◆ **The task**
Lines from the records below that contain the word "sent" are to be copied out.

Stored entries:
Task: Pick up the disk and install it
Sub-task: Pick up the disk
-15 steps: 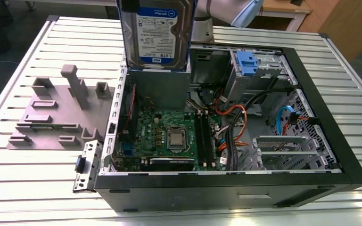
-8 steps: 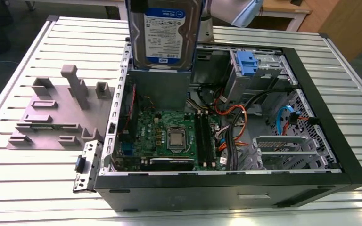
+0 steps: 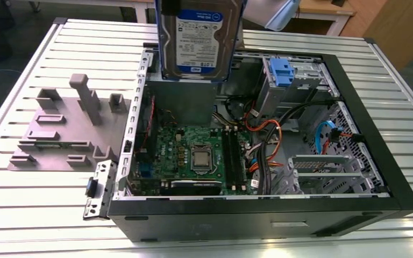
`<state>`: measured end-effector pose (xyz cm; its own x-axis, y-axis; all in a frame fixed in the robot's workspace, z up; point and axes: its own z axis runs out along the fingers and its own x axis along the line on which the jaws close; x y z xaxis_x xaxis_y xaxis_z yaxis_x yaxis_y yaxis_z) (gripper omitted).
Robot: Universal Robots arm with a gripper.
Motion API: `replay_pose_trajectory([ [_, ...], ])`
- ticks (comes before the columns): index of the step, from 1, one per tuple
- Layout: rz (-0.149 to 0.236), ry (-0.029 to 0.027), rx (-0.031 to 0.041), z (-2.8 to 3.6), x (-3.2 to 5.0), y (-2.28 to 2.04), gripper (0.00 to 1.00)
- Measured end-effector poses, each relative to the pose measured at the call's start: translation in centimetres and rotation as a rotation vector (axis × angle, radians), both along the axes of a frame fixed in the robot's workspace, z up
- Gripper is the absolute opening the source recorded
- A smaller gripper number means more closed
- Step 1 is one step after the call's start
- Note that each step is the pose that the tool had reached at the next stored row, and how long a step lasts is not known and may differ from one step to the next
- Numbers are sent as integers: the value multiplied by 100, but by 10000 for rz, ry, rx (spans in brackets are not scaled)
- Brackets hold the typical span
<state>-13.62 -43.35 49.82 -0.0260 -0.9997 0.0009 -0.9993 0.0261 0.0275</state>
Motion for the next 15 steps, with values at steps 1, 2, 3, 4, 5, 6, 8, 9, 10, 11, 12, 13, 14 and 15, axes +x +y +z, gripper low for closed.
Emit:
replay_pose_trajectory([
  [1,0,0,-1,0,18,0,36],
  [2,1,0,-1,0,32,0,36],
  [3,0,0,0,0,45,0,36],
  [4,0,0,0,0,56,0,36],
  [5,0,0,0,-1,67,0,36],
  [6,1,0,1,-1,78,0,36],
  [8,0,0,0,-1,101,0,36],
  [9,0,0,0,-2,114,0,36],
  [10,0,0,0,-2,126,0,36],
  [11,0,0,0,-2,140,0,36],
  [12,0,1,0,-2,155,0,36],
  [13,0,0,0,-2,170,0,36],
  [14,0,0,0,-2,186,0,36],
  [15,0,1,0,-2,206,-1,36],
])
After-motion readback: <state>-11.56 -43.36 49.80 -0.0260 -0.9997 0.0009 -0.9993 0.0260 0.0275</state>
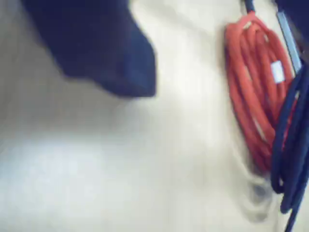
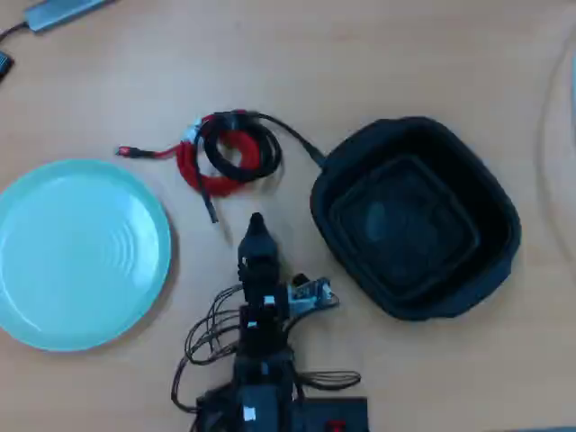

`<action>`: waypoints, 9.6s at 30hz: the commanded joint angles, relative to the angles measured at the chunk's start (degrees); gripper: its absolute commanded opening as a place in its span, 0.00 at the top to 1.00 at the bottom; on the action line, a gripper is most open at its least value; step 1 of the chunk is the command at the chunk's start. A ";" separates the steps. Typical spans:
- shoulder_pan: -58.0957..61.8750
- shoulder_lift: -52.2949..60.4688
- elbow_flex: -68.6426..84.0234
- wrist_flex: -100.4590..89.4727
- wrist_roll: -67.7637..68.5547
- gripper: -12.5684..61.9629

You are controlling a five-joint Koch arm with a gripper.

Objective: Put a black charging cable in a black bowl and put a red charging cable in a green bowl

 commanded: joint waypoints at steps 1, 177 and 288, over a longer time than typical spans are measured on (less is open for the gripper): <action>-7.12 1.05 -60.03 89.38 -12.74 0.36; 39.99 -21.27 -116.89 108.54 1.05 0.92; -39.11 -6.42 -123.22 120.15 10.02 0.92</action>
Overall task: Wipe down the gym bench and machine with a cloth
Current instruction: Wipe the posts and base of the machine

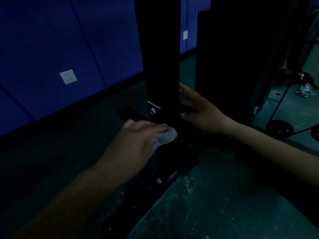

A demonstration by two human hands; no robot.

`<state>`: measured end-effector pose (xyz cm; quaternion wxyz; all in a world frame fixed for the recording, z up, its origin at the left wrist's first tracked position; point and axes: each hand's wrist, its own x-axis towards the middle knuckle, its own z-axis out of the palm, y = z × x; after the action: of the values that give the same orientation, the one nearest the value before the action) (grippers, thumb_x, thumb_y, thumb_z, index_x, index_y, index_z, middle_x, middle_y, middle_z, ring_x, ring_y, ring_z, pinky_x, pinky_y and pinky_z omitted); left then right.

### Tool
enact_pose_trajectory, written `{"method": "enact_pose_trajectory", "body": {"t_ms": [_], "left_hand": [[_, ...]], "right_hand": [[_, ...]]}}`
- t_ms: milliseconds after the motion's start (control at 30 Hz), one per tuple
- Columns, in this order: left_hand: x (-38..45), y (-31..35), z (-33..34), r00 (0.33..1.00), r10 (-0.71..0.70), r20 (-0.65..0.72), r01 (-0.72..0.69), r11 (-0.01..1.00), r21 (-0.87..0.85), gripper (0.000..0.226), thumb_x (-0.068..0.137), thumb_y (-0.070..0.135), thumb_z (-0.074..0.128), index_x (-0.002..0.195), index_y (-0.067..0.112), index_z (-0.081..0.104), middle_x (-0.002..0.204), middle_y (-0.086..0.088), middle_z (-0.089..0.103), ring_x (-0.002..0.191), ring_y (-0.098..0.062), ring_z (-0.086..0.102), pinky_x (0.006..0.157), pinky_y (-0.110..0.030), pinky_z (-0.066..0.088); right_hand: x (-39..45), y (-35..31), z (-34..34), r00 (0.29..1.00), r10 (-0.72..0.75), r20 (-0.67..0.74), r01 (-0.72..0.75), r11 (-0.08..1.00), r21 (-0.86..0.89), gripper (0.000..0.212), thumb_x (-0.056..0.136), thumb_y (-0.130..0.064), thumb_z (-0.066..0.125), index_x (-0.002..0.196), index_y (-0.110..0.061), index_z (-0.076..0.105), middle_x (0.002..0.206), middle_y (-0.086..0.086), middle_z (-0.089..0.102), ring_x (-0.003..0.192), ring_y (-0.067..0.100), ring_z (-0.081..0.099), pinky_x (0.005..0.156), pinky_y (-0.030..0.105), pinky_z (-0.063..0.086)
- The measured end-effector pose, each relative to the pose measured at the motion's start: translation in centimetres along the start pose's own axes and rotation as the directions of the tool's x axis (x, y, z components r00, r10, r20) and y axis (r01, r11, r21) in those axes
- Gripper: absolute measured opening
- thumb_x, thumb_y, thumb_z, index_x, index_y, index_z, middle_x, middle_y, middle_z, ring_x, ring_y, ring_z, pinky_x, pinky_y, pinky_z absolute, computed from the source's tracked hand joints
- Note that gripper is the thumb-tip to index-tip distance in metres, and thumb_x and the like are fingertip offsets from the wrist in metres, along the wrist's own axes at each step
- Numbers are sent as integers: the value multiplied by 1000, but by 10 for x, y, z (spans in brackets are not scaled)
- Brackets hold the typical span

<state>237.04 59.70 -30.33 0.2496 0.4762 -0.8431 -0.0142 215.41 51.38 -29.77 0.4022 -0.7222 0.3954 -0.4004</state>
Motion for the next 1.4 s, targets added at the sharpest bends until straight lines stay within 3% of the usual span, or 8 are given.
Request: {"method": "enact_pose_trajectory", "body": {"t_ms": [167,400,567,733,867,1167,1267,1400], "left_hand": [[-10,33,39,972,192,135,-176,977,-122,36,99,37,41,131,34,56,139,5,49,99,-9,32,91,-16,27],[-15,-61,4,992,-87,-87,87,996,1,46,92,33,49,130,58,42,131,11,54,112,-22,56,93,-41,48],[-11,-43,-7,953,-197,-232,189,980,-57,27,89,33,47,111,42,59,117,16,57,105,-3,47,89,-16,35],[-15,-23,18,985,-89,-149,83,996,-42,34,95,38,41,125,42,57,131,11,56,99,-12,45,79,-19,41],[-12,-16,36,978,-152,-140,156,988,18,34,94,49,39,122,46,59,124,14,57,93,-11,41,68,-25,46],[28,-99,22,953,-285,-99,286,958,-4,43,94,42,34,115,27,68,129,6,59,118,-11,53,102,-30,35],[41,-120,11,922,-382,-56,380,924,-42,32,101,25,40,110,17,70,127,-2,61,116,-18,55,104,-42,38],[52,-135,0,787,-614,57,612,764,-204,33,102,33,40,126,23,61,116,-9,66,97,-19,62,81,-21,45]], "right_hand": [[-3,-2,2,999,-14,-31,14,1000,-2,75,91,8,51,151,-25,20,151,-6,32,135,9,37,94,15,46],[-7,-7,8,992,39,-121,-42,999,-23,72,89,-3,61,145,-30,26,130,-15,41,124,11,45,94,22,45],[-11,7,19,915,293,-277,-351,918,-186,43,83,-25,71,122,-15,55,105,-2,55,101,18,59,79,23,43],[-13,5,32,923,385,-15,-376,889,-262,18,90,-34,62,98,-19,66,85,-4,62,74,6,58,63,18,45],[-14,10,42,941,338,26,-315,900,-302,23,93,-29,57,103,-13,71,93,0,66,84,7,63,72,10,44],[-13,17,46,931,360,56,-352,928,-119,11,87,-32,66,95,-26,67,89,-8,68,83,4,64,71,14,49],[-12,18,48,951,306,38,-300,946,-125,9,87,-29,65,78,-29,65,79,-9,68,70,-2,61,60,7,44],[-11,18,50,955,296,32,-290,949,-124,12,87,-28,65,76,-26,66,77,-4,68,69,3,62,62,14,46]]}}
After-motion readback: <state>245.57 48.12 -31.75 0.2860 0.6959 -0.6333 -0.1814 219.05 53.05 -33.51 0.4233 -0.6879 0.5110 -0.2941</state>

◆ **Output of the exercise**
- Numbers are sent as integers: the value multiplied by 100, but by 10000 for rz, ry, rx (spans in brackets are not scaled)
- Numbers are sent as integers: the value multiplied by 1000, but by 10 for x, y, z (spans in brackets are not scaled)

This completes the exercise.